Dear community,
When pulling in an external dataset into Wolfram Language, there are a couple of steps that help making the data computable with WL. This includes wrapping Longitude/Latitudes with GeoPosition, using Quantities with Units, using DateTime objects, and referring to real-world entities where possible (such as Country names). See WDF guide
However, with the new EntityStore functionality (still flagged as Experimental in WL 11.3) there is a more fundamental decision to made first: Whether to represent the overall data as a structured Dataset, or as an EntityStore.
To explain the problem, consider the two obvious boundary cases: 1) Tabular data, e.g. data that comes in an Excel Sheet -> Use Datasets. 2) Relational data, such as data from an SQL database -> Use EntityStores. Am I getting this right?
However, there are often more murky cases.
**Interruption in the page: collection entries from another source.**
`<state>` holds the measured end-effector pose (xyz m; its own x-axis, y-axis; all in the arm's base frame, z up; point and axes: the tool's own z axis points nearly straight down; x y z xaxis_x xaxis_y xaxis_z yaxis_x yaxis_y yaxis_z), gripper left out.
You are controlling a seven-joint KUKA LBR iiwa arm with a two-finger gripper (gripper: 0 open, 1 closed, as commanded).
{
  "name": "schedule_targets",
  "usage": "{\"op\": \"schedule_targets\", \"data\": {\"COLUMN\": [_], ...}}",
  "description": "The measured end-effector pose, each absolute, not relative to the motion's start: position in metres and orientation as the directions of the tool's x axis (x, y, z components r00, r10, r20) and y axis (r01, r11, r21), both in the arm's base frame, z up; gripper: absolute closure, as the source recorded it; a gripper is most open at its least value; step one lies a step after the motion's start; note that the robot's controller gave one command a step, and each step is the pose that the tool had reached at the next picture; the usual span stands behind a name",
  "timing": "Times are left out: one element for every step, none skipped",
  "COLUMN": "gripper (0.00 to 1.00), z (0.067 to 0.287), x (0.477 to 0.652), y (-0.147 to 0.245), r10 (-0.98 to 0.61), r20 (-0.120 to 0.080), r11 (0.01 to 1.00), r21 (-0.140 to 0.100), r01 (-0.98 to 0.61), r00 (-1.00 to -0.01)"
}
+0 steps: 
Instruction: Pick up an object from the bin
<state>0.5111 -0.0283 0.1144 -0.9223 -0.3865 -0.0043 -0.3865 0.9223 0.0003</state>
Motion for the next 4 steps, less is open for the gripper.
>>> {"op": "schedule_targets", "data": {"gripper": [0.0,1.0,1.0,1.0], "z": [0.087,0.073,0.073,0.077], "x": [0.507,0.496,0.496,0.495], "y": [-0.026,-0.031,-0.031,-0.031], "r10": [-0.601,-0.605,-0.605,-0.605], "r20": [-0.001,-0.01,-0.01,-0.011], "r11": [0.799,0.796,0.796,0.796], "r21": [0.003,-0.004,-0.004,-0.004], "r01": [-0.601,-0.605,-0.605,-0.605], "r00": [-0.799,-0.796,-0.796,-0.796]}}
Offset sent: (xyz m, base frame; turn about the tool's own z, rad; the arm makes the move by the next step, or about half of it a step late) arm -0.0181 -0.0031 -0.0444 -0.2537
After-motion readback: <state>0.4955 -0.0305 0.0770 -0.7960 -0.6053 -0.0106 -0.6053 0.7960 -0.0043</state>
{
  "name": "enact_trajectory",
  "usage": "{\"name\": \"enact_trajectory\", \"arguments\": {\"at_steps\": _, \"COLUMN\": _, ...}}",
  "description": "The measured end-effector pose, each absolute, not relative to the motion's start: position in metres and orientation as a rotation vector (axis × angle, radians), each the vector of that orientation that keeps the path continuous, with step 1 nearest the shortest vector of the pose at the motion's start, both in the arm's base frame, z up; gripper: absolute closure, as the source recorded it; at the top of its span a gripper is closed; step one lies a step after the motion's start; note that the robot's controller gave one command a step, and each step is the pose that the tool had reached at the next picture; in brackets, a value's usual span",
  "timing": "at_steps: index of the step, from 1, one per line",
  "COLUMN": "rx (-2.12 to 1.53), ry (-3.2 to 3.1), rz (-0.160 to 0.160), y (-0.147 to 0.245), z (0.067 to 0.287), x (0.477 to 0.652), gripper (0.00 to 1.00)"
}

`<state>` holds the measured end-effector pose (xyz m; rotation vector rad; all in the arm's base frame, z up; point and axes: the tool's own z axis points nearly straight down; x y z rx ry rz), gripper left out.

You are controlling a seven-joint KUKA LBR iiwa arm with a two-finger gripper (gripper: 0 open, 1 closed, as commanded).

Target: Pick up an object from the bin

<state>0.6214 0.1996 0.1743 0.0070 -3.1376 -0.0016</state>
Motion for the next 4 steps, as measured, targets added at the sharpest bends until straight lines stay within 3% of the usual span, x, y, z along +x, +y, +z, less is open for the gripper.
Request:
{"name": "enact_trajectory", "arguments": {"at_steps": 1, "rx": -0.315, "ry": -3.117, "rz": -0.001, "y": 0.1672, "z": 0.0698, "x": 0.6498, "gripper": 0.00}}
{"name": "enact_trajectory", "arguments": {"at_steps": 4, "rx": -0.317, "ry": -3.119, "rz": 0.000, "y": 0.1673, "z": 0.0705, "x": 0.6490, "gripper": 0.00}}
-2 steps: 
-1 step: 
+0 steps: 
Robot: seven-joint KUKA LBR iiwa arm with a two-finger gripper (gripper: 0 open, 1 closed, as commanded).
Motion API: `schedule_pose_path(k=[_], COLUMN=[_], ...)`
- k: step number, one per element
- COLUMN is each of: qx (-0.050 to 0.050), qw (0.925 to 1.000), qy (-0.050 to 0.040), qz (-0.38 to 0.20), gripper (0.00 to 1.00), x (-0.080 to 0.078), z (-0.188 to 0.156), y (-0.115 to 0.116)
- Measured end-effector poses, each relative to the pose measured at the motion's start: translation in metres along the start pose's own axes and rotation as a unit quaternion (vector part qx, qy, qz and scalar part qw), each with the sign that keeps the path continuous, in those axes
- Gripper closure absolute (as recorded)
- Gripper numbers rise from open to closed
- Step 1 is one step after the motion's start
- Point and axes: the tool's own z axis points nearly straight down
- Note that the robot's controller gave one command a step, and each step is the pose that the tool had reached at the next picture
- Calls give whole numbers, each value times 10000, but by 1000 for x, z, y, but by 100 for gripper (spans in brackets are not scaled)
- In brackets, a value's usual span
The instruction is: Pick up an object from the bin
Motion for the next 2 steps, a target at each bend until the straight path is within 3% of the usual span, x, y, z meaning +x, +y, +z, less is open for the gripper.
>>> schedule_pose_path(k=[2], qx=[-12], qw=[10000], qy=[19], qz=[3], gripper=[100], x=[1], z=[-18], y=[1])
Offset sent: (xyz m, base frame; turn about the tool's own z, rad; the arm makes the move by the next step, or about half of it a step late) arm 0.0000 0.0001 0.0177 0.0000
For example, consider Radiocarbon-date estimates aggregated from several publications, so every row in the dataset contains a date for some archaeological sample, and there is a field citing a publication. Each publication, in turn, has additional properties, such as co-authors, Journal information, Publication date, etc, some of which we might want to co-analyse with the primary data. While it is in principle possible, to include this information as additional columns in a single dataset, that might cause huge redundancies if the number of unique publications is much smaller than the number of rows in the dataset. So it might be better in this case to add an EntityStore for Publications, and then using the corresponding Publication Entity as entry in the primary Dataset. Alternatively, it might be better to use an EntityStore for both primary and Publication data to have things more consistent.
Part of my confusion also comes from the fact that Dataset[]
s in the Wolfram Language are much more flexible than the typical two-dimensional layout you get in other systems. For example, a Dataset[]
in WL supports arbitrarily hierarchical datasets, not just two-dimensional layouts, which means that it can cater for more complex use cases as well.
Are there best practices about this? Allowing users to custom curate datasets seems to be a heavy focus of development at Wolfram, given the EntityStore functionality, the Wolfram Data Repository, and new exciting developments with WL version 12 revealed in several recent blog posts, such as connecting EntityStores with SQL Databases and such. So I'd like to understand better how to best curate and publish my data for inclusion in the Wolfram Language.
Thanks for comments and ideas about this.